_TASK REQUIREMENTS_
Within the data below, copy each line where the string "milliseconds" is found.

[Stored dataset items]
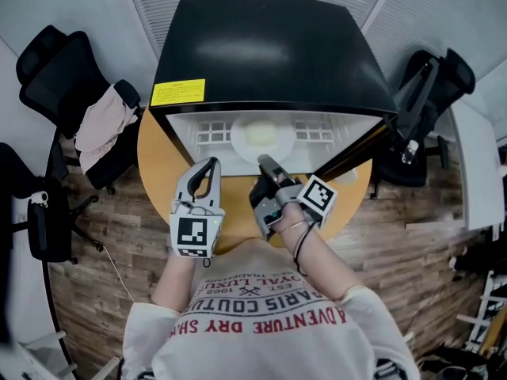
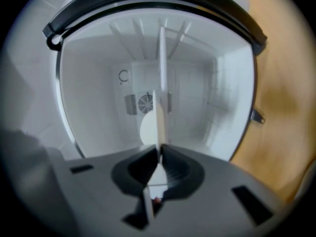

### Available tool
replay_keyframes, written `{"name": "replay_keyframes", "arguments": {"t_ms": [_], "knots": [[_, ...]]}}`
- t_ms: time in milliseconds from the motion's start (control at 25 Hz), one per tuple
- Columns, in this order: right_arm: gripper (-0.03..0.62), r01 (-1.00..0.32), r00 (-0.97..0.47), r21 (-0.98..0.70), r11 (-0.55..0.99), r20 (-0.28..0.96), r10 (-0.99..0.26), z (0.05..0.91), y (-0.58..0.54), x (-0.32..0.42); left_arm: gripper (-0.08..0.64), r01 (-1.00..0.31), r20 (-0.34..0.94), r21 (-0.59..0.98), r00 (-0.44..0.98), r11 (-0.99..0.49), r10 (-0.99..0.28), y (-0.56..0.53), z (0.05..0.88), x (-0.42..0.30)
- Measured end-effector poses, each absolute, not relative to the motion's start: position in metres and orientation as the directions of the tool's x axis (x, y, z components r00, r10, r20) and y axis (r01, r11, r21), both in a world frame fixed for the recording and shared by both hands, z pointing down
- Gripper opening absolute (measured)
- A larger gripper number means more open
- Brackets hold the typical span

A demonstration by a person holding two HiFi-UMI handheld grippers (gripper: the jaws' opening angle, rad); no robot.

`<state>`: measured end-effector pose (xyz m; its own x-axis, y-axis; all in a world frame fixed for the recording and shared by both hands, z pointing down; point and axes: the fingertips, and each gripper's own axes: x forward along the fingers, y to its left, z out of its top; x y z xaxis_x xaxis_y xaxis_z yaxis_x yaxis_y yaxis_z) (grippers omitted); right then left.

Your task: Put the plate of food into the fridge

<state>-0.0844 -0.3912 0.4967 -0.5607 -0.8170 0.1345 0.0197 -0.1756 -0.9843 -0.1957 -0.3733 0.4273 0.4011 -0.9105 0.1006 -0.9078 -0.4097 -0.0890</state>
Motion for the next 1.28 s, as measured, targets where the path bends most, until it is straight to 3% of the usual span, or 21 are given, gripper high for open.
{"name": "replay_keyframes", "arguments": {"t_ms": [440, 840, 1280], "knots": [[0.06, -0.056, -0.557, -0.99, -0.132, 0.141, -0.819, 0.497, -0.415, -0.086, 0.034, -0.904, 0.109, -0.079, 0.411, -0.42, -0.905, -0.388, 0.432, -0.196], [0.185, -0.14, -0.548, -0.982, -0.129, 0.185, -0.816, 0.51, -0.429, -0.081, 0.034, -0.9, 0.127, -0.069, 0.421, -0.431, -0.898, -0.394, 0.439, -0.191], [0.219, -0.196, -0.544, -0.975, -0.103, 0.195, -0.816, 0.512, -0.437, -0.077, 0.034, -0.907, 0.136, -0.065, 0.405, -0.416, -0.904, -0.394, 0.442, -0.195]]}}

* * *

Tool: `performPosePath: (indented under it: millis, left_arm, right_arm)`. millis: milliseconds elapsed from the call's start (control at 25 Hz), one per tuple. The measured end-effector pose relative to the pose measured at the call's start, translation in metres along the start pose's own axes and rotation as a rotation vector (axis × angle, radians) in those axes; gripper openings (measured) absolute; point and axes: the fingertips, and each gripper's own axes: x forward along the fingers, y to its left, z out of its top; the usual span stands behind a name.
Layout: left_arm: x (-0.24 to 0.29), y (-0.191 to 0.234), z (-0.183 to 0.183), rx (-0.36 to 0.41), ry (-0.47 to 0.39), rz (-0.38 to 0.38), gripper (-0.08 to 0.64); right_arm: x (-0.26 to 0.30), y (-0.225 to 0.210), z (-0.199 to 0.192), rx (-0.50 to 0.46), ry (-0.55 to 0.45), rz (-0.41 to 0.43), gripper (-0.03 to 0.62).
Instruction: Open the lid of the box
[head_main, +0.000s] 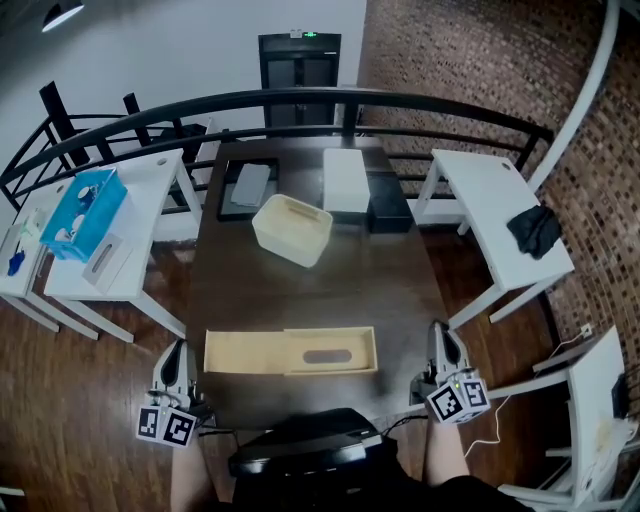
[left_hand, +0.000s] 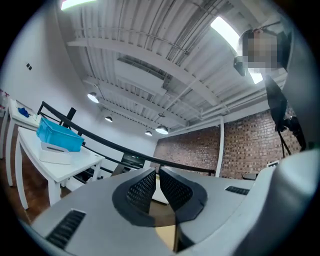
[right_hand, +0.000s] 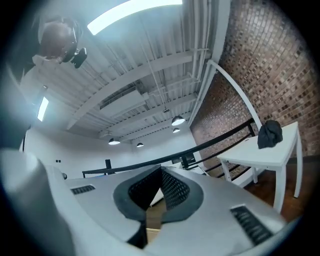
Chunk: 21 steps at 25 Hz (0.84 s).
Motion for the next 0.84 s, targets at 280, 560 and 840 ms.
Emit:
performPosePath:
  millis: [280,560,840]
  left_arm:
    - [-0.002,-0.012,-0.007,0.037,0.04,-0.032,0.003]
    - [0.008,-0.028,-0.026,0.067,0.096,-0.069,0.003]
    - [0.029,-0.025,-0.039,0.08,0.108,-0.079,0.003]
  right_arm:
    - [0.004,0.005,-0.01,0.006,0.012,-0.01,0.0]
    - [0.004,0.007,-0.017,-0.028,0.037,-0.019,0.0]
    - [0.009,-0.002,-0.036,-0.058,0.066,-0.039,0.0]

_SOLUTION BELOW_
- t_ms: time in milliseconds from the motion's start (control at 25 Hz), one per tuple
Tool: `performPosePath: (indented under it: millis, left_arm, right_arm)`. millis: milliseconds elapsed from the call's start (control at 25 Hz), one per tuple. The measured end-effector pose relative to the pose measured at the call's start, translation in metres along the start pose's own axes and rotation as a rotation vector (axis × angle, radians) in those axes; gripper openings (measured) absolute; point and axes: the fingertips, and each gripper's own axes: x forward along the fingers, y to its left, z out of its top; the usual span stands behind a name.

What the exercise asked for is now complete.